Flink SQL in Practice: Create Your First Table in Confluent Cloud

`CREATE TABLE by examples`

Published in

Confluent

5 min readApr 25, 2024

Apache Flink® is a stream processor that enables scalable, low-latency data pipelines for event-driven architectures and real-time analytics. Flink SQL sits on top of this dataflow runtime for the look and feel of a database, while working with streams.

Confluent Cloud embeds Flink SQL into a complete and serverless solution. This blog series shows examples how to use Flink SQL in practice.

In Flink SQL, we work conceptually with tables that change over time. Traditional databases work similarly under the hood. In those systems, a table is often backed by a transaction log that serializes changes to be applied to physical storage.

Apache Kafka® can be viewed as a storage system for changelogs. Since Flink SQL is able to consume from those changelogs and produce new changes, Kafka topics are the default storage layer for Flink tables in Confluent Cloud.

Both Kafka and Flink come with many configuration knobs. Confluent Cloud aims to keep the number of configuration options low while still solving complex tasks.

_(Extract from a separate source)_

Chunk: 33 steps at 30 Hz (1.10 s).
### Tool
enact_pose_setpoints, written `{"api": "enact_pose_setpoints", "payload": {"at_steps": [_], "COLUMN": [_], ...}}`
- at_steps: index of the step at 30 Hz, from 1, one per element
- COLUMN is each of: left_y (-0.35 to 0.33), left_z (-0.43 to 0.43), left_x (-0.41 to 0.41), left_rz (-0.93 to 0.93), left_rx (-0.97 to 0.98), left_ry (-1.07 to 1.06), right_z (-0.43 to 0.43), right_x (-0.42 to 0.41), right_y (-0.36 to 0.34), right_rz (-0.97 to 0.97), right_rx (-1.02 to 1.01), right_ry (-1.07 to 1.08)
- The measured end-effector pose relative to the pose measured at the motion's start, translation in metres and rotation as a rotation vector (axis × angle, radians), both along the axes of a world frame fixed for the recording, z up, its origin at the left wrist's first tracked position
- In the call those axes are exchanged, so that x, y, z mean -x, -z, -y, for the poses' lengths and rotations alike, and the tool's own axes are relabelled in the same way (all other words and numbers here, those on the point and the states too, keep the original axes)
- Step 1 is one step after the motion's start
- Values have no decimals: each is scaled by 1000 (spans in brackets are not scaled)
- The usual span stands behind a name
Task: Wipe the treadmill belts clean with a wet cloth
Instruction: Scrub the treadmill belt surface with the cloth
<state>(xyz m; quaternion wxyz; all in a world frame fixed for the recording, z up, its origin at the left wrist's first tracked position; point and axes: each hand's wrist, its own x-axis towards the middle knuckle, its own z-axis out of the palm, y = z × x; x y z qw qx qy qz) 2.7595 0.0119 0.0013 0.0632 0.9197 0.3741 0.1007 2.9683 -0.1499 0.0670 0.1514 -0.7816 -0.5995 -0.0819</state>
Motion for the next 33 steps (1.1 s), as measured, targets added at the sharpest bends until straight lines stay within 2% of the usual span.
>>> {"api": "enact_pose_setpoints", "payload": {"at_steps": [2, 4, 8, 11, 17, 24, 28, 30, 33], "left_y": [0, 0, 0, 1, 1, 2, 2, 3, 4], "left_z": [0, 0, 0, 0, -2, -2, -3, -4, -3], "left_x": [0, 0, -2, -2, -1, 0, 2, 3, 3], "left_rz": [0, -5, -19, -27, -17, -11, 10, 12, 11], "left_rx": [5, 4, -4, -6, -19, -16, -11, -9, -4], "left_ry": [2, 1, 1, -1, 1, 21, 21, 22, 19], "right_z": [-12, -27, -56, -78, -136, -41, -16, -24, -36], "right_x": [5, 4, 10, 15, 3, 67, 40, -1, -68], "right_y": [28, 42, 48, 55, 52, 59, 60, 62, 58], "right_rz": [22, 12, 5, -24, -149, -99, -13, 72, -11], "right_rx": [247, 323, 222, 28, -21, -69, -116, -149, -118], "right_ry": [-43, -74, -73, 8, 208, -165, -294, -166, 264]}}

The following examples show how to use the CREATE TABLE statement and covers which defaults the system adds for us.

Minimal table example

Let’s start with a very minimal table declaration:

CREATE TABLE t_minimal (s STRING);

Once the table has been created, we can run the following:

SHOW CREATE TABLE t_minimal;

This will reveal what the system has made out of our declaration:

CREATE TABLE `my_catalog`.`my_database`.`t_minimal` (
  `s` VARCHAR(2147483647)
) DISTRIBUTED INTO 6 BUCKETS
WITH (
  'changelog.mode' = 'append',
  'connector' = 'confluent',
  'kafka.cleanup-policy' = 'delete',
  'kafka.max-message-size' = '2097164 bytes',
  'kafka.retention.size' = '0 bytes',
  'kafka.retention.time' = '7 d',
  'scan.bounded.mode' = 'unbounded',
  'scan.startup.mode' = 'earliest-offset',
  'value.format' = 'avro-registry'
)

In other words:

A Kafka topic t_minimal has been created in the Confluent environment my_catalog and Kafka cluster my_database
A schema (s STRING) has been stored in Schema Registry
Data in the topic is round-robin distributed into 6 Kafka partitions

The WITH clause can be read as follows:


-- Let Flink know that we use a Confluent-specific connector
'connector' = 'confluent',

-- Let Flink know that only insert-only changes are consumed and produced
'changelog.mode' = 'append',

-- Start from the earliest entry in the changelog
'scan.startup.mode' = 'earliest-offset',

-- Consume the changelog infinitely
'scan.bounded.mode' = 'unbounded',

-- Configure Kafka-specific options
'kafka.cleanup-policy' = 'delete',
'kafka.max-message-size' = '2097164 bytes',
'kafka.retention.size' = '0 bytes',
'kafka.retention.time' = '7 d',

-- All columns of the schema should be stored in Schema Registry
-- in the Apache Avro format
'value.format' = 'avro-registry'

However, there is more that we can visualize:

DESCRIBE EXTENDED t_minimal;

This will reveal that the system has also added an implicit column:

+-------------+----------------------------+----------+-----------------------------------------------------+---------+
| Column Name |         Data Type          | Nullable |                       Extras                        | Comment |
+-------------+----------------------------+----------+-----------------------------------------------------+---------+
| s           | STRING                     | NULL     |                                                     |         |
| $rowtime    | TIMESTAMP_LTZ(3) *ROWTIME* | NOT NULL | METADATA VIRTUAL, WATERMARK AS `SOURCE_WATERMARK`() | SYSTEM  |
+-------------+----------------------------+----------+-----------------------------------------------------+---------+

This means:

There is a metadata column called $rowtime
The column is virtual which means read-only and not part of the target table’s schema for an INSERT INTO statement
The column gives us access to the event timestamp that is stored in every Kafka message
$rowtime is a special time column because a watermark strategy has been defined as SOURCE_WATERMARK()
SOURCE_WATERMARK() is Confluent’s built-in algorithm for deriving watermarks for Flink

Primary key table example

In many cases, a table contains one or more columns that make a row identifiable and unique. In SQL, those columns make up the primary key.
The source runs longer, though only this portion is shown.